## INFORMATION SHOWN
_ _ _ _ _ _ _
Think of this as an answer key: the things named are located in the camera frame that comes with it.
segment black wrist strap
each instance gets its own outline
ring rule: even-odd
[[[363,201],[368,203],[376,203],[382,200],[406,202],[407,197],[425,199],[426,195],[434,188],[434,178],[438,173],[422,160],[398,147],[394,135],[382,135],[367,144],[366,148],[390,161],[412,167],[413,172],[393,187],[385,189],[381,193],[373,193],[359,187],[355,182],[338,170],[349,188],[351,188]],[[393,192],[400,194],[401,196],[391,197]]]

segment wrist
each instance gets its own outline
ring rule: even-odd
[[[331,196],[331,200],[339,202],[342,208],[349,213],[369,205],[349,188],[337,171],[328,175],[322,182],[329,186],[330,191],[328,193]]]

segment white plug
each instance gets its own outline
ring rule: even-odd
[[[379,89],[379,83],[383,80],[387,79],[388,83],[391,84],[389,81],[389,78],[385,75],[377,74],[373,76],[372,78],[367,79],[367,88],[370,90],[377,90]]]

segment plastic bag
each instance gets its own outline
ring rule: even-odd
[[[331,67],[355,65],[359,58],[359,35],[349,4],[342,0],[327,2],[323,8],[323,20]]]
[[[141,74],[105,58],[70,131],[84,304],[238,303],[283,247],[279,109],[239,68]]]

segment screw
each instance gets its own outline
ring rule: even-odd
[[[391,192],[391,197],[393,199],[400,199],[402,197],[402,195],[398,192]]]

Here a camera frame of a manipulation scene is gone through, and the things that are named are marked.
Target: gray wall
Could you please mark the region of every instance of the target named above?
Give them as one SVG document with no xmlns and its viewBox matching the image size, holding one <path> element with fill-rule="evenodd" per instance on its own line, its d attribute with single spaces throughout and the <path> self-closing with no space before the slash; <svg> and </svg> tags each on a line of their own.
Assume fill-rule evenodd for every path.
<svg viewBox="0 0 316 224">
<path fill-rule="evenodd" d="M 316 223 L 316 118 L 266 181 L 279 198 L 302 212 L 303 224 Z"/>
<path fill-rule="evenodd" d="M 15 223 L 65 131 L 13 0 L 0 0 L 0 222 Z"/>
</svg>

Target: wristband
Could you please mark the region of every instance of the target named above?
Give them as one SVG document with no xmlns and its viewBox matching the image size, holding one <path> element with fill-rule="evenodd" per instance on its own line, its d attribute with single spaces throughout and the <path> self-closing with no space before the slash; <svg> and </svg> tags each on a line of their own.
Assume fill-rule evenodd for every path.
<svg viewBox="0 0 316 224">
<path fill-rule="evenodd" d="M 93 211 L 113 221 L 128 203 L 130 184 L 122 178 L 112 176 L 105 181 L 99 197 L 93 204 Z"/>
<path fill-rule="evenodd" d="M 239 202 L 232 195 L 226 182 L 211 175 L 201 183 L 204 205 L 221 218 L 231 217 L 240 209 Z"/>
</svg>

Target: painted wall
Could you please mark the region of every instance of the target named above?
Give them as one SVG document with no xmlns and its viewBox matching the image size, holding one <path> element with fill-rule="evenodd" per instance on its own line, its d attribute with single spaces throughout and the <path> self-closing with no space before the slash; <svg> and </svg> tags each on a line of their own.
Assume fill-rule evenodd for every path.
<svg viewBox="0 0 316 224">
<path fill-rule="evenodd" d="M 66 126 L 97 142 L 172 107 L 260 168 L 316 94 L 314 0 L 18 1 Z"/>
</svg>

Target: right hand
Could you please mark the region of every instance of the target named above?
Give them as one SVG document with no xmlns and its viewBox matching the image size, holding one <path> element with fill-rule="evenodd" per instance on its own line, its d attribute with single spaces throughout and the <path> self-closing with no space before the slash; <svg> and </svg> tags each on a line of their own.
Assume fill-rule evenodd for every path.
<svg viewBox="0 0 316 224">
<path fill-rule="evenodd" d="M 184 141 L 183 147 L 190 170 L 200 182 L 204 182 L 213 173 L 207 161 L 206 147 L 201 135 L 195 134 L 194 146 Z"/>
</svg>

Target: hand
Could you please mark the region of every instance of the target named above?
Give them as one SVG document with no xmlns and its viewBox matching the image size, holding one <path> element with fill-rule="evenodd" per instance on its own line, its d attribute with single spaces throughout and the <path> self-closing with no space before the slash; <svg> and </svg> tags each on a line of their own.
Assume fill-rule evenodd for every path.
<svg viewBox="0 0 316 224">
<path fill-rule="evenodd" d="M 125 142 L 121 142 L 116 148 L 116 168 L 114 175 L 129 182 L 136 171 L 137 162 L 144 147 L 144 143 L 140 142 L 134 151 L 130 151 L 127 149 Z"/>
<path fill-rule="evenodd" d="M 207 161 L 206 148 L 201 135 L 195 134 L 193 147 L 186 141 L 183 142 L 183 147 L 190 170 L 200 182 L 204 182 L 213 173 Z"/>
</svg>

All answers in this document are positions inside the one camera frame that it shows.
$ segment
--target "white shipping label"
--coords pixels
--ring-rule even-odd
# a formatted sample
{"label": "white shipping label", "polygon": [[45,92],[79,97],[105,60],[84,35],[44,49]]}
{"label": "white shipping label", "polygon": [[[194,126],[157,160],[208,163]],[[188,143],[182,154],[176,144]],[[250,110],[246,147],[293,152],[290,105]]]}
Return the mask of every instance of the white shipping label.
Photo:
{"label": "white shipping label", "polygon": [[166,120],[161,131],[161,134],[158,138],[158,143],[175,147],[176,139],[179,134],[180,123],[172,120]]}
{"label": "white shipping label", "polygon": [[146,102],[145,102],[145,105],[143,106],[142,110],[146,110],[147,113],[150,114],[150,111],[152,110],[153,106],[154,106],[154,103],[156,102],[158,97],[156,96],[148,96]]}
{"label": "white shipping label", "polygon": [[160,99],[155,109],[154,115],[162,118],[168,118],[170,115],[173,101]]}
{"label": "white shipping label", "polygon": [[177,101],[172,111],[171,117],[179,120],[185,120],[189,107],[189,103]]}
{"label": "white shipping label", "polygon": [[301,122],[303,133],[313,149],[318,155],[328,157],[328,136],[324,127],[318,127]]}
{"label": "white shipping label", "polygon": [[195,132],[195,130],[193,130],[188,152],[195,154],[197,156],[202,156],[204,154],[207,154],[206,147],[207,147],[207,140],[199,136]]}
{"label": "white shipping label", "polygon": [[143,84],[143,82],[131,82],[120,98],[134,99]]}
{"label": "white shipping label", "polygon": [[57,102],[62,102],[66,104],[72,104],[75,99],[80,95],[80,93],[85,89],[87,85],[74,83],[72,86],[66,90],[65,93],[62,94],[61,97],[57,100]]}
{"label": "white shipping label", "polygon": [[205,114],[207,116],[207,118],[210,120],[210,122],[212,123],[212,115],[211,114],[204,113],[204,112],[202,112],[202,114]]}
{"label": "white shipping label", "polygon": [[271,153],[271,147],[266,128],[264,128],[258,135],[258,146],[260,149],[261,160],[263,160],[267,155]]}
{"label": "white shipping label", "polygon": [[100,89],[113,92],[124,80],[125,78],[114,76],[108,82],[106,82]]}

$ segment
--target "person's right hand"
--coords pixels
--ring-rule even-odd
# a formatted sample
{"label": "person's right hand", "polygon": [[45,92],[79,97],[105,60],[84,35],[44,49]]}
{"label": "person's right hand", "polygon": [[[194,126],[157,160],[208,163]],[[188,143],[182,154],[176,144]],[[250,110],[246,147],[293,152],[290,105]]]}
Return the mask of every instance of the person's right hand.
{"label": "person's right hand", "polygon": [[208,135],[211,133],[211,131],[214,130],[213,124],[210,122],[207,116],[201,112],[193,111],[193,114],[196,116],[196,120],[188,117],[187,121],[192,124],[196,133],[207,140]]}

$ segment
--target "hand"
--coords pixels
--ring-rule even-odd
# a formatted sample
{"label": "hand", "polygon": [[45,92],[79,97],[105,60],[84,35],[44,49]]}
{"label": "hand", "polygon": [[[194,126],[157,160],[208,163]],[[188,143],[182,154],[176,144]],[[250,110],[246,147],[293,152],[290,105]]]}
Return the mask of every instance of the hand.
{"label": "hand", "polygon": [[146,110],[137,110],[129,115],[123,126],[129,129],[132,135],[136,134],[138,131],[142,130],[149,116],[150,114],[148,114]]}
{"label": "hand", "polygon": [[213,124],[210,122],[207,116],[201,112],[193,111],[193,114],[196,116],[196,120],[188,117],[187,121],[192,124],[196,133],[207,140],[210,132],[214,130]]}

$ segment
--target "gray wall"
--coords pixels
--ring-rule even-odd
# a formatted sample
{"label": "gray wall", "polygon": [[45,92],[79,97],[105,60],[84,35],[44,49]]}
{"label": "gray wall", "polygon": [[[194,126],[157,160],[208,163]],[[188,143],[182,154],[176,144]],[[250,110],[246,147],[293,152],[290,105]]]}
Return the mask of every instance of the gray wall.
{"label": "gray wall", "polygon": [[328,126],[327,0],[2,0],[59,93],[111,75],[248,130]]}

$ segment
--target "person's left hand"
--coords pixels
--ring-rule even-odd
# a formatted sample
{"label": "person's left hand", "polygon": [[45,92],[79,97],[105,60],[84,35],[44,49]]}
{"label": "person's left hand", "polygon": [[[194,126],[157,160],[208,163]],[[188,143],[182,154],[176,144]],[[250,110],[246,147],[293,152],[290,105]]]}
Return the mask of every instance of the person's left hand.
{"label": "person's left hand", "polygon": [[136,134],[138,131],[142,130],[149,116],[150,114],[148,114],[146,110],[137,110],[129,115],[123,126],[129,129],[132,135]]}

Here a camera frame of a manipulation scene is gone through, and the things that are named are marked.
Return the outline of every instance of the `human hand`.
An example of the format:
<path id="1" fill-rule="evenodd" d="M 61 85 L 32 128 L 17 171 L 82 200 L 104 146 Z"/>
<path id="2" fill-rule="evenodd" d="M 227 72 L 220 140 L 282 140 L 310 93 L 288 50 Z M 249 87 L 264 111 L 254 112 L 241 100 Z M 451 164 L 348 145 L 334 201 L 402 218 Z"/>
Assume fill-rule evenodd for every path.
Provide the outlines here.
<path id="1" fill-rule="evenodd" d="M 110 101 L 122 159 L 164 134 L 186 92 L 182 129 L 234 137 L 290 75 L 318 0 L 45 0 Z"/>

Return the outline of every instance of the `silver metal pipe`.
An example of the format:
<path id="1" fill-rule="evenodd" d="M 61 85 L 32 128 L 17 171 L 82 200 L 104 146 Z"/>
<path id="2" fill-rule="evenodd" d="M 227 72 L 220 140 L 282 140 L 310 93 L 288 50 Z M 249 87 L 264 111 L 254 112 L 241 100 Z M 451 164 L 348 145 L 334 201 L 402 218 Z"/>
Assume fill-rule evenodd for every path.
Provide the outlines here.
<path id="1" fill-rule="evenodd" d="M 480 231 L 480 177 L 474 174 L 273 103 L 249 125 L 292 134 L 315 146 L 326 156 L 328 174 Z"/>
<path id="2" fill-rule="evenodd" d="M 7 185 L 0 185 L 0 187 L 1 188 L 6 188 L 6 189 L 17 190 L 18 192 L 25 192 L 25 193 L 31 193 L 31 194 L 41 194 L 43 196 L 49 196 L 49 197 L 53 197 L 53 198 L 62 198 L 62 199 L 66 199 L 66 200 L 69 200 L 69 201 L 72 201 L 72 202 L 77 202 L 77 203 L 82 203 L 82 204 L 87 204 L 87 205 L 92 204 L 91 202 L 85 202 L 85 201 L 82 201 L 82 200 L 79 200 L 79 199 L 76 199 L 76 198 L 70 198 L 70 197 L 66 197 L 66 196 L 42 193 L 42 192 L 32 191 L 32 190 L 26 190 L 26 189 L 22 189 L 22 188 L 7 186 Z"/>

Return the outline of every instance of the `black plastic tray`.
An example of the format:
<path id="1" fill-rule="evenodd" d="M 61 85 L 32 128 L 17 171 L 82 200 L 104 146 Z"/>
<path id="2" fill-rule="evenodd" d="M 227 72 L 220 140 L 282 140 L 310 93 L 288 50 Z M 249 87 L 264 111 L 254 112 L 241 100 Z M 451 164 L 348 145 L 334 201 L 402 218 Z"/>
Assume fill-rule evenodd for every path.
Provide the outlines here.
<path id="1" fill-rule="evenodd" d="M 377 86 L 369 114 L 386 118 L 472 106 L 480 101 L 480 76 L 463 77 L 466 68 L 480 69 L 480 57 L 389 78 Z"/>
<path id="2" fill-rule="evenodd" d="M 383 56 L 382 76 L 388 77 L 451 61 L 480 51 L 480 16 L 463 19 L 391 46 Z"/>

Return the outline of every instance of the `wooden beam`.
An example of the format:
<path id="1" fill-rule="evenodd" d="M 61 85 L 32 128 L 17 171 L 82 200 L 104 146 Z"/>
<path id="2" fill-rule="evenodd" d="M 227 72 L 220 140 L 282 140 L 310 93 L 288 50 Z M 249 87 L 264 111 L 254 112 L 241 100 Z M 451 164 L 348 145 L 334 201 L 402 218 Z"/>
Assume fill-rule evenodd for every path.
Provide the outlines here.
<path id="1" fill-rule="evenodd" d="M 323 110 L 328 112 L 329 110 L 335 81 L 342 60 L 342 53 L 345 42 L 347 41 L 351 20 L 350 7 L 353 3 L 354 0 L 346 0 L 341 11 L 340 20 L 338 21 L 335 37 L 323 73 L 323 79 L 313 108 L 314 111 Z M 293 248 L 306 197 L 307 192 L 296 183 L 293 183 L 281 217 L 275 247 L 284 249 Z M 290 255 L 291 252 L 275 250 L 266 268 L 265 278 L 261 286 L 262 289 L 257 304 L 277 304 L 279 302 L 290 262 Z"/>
_ _ _ _ _ _ _
## REQUIRED ACTION
Exact duplication is required for the lines above, from the line that contains "Target: hand" to the line that contains "Return the mask of every instance of the white", inclusive; omit all others.

## ANSWER BELOW
Target: hand
Could you please mark the region of every instance of the target named above?
Give them as one SVG document with no xmlns and its viewBox matching the image size, holding one <path> element with fill-rule="evenodd" per instance on its own line, its d attribute with single spaces throughout and the <path> self-closing with no space before the slash; <svg> and </svg> tags each on a line of their own.
Assume fill-rule evenodd for every path.
<svg viewBox="0 0 316 224">
<path fill-rule="evenodd" d="M 125 142 L 121 142 L 116 148 L 116 168 L 114 175 L 129 182 L 136 171 L 137 162 L 144 147 L 144 143 L 140 142 L 134 151 L 130 151 L 127 149 Z"/>
<path fill-rule="evenodd" d="M 207 161 L 206 148 L 201 135 L 195 134 L 193 147 L 186 141 L 183 142 L 183 147 L 190 170 L 200 182 L 204 182 L 213 173 Z"/>
</svg>

All answers in this document are positions inside the one camera frame that it shows.
$ segment
--target "white shipping label"
--coords pixels
--ring-rule even-odd
# a formatted sample
{"label": "white shipping label", "polygon": [[45,92],[79,97],[105,60],[84,35],[44,49]]}
{"label": "white shipping label", "polygon": [[[194,126],[157,160],[208,163]],[[188,143],[182,154],[176,144]],[[250,110],[246,147],[293,152],[290,105]]]}
Return the mask of every instance of the white shipping label.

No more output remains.